Exercise
Copy the data that follows, exactly and completely.

----------

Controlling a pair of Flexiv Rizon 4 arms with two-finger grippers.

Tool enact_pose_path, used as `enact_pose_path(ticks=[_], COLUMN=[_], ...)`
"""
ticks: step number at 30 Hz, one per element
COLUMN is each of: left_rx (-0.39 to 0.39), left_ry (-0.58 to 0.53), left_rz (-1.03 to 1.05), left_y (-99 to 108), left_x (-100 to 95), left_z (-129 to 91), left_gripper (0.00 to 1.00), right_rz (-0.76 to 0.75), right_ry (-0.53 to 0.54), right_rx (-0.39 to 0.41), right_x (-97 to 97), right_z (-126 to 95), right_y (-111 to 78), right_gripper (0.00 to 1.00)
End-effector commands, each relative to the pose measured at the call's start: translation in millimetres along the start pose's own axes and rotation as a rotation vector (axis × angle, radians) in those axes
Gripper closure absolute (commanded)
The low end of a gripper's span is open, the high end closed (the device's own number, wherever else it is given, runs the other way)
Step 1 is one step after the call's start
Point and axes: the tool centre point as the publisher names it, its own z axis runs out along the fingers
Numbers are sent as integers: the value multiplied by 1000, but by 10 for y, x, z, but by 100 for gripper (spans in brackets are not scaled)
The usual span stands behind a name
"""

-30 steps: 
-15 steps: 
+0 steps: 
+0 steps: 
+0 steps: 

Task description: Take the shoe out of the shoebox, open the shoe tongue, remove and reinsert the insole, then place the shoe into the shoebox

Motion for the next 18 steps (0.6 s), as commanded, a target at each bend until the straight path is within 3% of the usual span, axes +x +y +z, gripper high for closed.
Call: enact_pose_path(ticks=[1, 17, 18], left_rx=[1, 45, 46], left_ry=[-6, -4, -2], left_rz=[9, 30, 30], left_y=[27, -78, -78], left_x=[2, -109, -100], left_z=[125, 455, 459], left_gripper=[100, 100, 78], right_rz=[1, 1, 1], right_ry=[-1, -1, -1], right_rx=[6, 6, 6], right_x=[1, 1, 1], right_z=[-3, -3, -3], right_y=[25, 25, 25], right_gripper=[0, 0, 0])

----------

Answer for this exercise
Controlling a pair of Flexiv Rizon 4 arms with two-finger grippers.

Tool enact_pose_path, used as `enact_pose_path(ticks=[_], COLUMN=[_], ...)`
"""
ticks: step number at 30 Hz, one per element
COLUMN is each of: left_rx (-0.39 to 0.39), left_ry (-0.58 to 0.53), left_rz (-1.03 to 1.05), left_y (-99 to 108), left_x (-100 to 95), left_z (-129 to 91), left_gripper (0.00 to 1.00), right_rz (-0.76 to 0.75), right_ry (-0.53 to 0.54), right_rx (-0.39 to 0.41), right_x (-97 to 97), right_z (-126 to 95), right_y (-111 to 78), right_gripper (0.00 to 1.00)
End-effector commands, each relative to the pose measured at the call's start: translation in millimetres along the start pose's own axes and rotation as a rotation vector (axis × angle, radians) in those axes
Gripper closure absolute (commanded)
The low end of a gripper's span is open, the high end closed (the device's own number, wherever else it is given, runs the other way)
Step 1 is one step after the call's start
Point and axes: the tool centre point as the publisher names it, its own z axis runs out along the fingers
Numbers are sent as integers: the value multiplied by 1000, but by 10 for y, x, z, but by 100 for gripper (spans in brackets are not scaled)
The usual span stands behind a name
"""

-30 steps: 
-15 steps: 
+0 steps: 
+0 steps: 
+0 steps: 

Task description: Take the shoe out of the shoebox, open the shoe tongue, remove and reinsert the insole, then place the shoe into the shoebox

Motion for the next 18 steps (0.6 s), as commanded, a target at each bend until the straight path is within 3% of the usual span, axes +x +y +z, gripper high for closed.
Call: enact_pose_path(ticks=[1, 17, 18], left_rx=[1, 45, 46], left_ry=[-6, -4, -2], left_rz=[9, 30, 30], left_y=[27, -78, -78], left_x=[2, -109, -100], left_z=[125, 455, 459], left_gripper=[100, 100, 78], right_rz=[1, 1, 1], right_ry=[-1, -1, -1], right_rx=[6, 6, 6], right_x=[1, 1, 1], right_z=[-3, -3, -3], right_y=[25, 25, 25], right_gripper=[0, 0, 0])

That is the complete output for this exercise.